By Duy Thai: www.geocities.com/d.

thai 1997 Pharmacology Semester 1 page 1 of 6

ENZYMES AS SITES OF DRUG ACTION I

Targets of drug action

• Drugs which are developed can act on 4 types of proteins:
• Surface receptors
• Ion channels
• Transporters/carriers
• Enzymes
• The reasons why proteins (and I will refer specifically to enzymes here) make good targets is because:
• They have high structural specificity
• Tissue specific expression
• Species differences in enzyme properties.
• Although the enzyme may have the same name and same function, there are slight chemical
differences between species which is exploited by species specific drugs.
• Enzymes act as catalysts for reactions
• Some enzymes work in cascade reactions.
• We must target the rate limiting enzyme because this enzyme limits the rate of all the other
enzymes in the reaction cascade.
• Isoforms
• Most enzymes have more than one isoform.
• The development of drugs which target specific isoforms can help in:
• Improving tissue selectivity
• Reducing side effects.

Mechanisms by which drugs interact with an enzyme

• Competitive inhibitors
• Bind to the same binding site as the substrate.
• Binding is surmountable
• Non-competitive inhibitors
• Does not bind to the same binding site as the substrate.
• Pseudo-irreversible inhibitors
• Have high affinity to an enzyme and a slow off rate.
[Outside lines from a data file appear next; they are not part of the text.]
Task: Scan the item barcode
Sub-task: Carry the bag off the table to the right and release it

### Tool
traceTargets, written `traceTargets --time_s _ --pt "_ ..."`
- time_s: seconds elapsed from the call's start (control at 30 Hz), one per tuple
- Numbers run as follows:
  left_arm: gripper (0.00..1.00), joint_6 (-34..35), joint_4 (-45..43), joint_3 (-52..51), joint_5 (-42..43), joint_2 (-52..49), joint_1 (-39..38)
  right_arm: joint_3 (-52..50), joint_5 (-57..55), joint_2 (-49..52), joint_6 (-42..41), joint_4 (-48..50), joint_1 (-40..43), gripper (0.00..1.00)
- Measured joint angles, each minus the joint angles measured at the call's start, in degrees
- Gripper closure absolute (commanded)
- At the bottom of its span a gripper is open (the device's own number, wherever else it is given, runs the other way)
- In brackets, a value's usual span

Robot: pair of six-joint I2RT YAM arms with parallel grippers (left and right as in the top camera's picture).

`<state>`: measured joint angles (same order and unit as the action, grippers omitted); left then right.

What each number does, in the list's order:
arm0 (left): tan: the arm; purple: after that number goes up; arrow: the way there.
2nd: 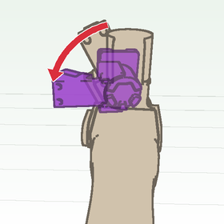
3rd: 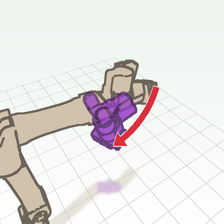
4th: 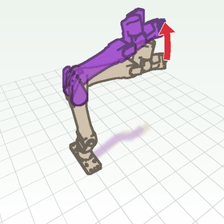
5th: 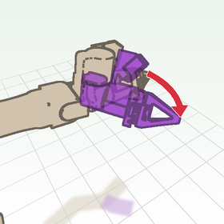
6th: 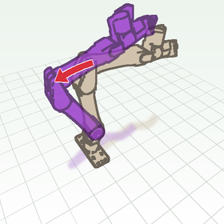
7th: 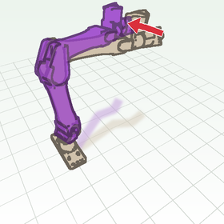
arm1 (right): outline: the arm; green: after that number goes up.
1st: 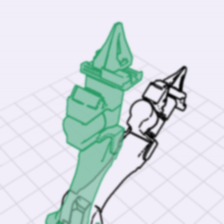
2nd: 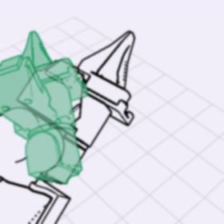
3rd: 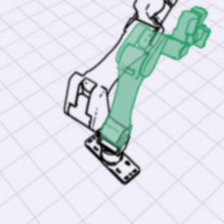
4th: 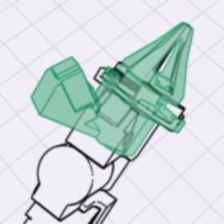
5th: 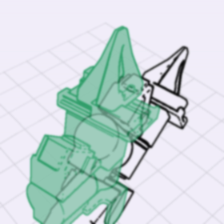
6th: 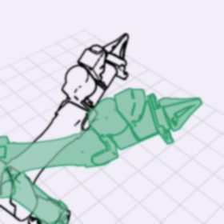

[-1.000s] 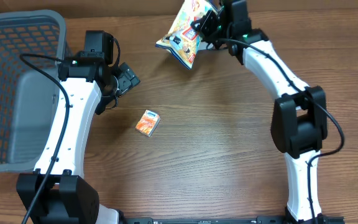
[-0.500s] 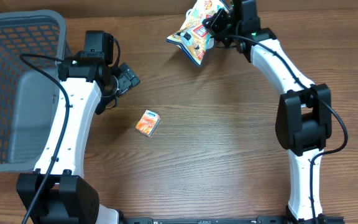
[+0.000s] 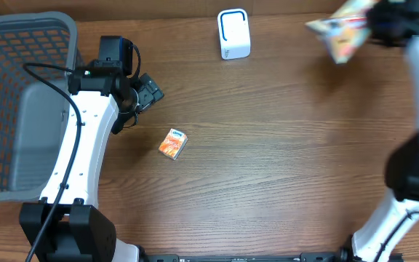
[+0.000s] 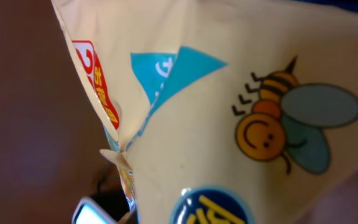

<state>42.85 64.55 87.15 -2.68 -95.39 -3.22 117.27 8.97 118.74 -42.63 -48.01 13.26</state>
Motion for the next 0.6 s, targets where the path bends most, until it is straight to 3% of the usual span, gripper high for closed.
traceTargets --time_s 0.23,0.6 --pt "0.00 0.0 0.0 0.0 0.0 0.0 0.0 0.4 -4.4 1.1 4.8 -4.7 15.1 0.96" --pt "0.00 0.0 0.0 0.0 0.0 0.0 0.0 0.3 -4.9 12.7 11.2 -4.0 24.7 0.95"
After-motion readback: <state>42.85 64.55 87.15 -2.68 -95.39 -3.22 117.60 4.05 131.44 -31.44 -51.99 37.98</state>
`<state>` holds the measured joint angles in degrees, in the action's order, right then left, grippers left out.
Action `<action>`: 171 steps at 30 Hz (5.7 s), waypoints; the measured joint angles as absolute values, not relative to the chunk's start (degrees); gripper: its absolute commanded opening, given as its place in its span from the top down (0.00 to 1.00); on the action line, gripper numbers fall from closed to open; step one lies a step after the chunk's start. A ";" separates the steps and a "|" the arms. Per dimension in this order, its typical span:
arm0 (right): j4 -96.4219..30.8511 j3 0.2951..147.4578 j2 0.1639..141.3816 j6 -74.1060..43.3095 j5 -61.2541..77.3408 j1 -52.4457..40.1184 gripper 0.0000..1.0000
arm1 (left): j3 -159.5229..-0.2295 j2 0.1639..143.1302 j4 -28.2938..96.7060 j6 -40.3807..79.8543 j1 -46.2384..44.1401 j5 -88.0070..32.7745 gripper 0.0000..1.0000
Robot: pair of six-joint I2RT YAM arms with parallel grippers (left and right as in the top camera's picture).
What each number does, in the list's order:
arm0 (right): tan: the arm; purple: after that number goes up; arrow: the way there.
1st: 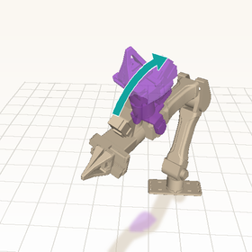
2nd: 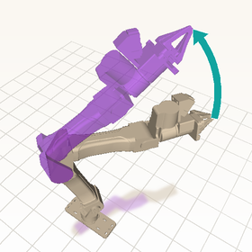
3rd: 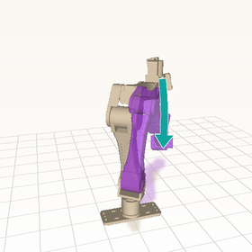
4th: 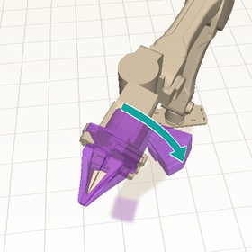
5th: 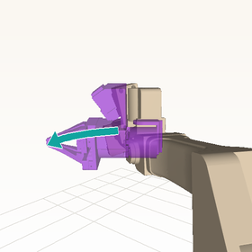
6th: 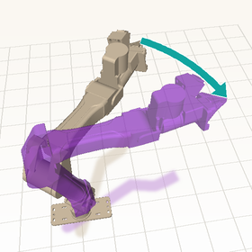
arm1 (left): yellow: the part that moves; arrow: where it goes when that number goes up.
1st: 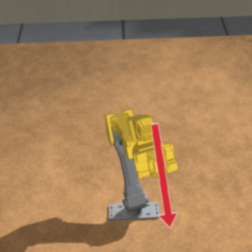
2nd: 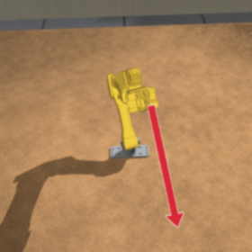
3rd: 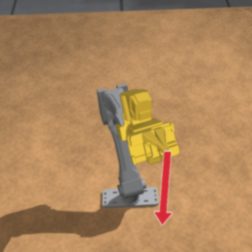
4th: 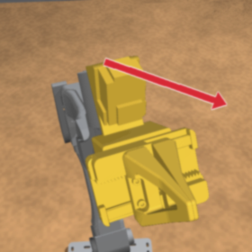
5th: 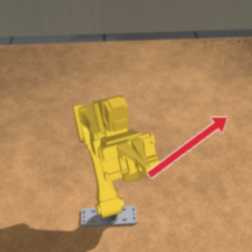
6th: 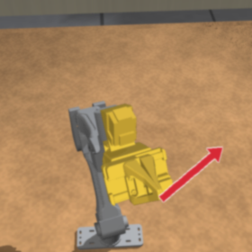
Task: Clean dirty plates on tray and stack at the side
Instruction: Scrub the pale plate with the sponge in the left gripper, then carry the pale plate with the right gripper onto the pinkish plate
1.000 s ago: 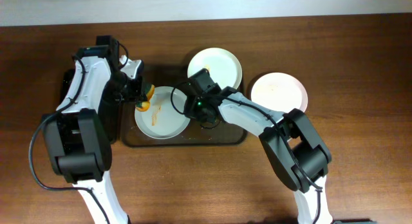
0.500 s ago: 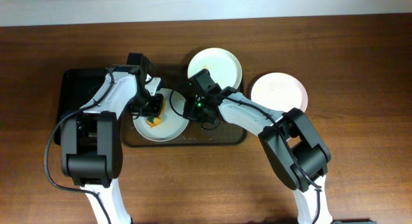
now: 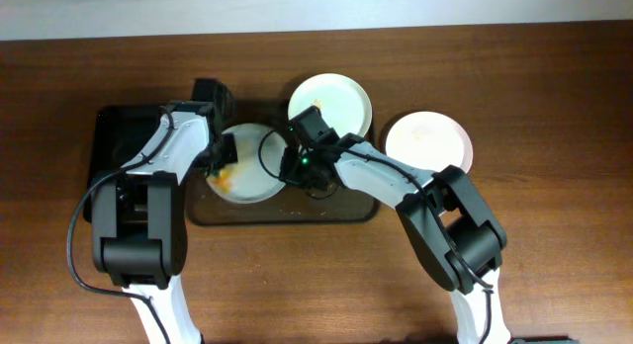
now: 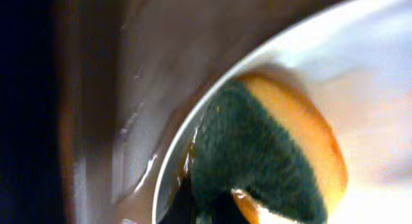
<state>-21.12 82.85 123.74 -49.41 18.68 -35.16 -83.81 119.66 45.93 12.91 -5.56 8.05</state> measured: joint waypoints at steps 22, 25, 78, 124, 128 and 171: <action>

The binding is non-covalent but because the affinity is
so strong, they can be considered irreversible.
• Irreversible inhibitors
• Bind to the enzyme with strong covalent bonds
• Allosteric activation
• Does not participate in a reaction.
• Binds to the enzyme and increases its catalytic ability.
• Binds to a site different from the substrate binding site.
• Substrates and false substrates
• Drugs can act as substrates, substituting for endogenous substrates with biological activity.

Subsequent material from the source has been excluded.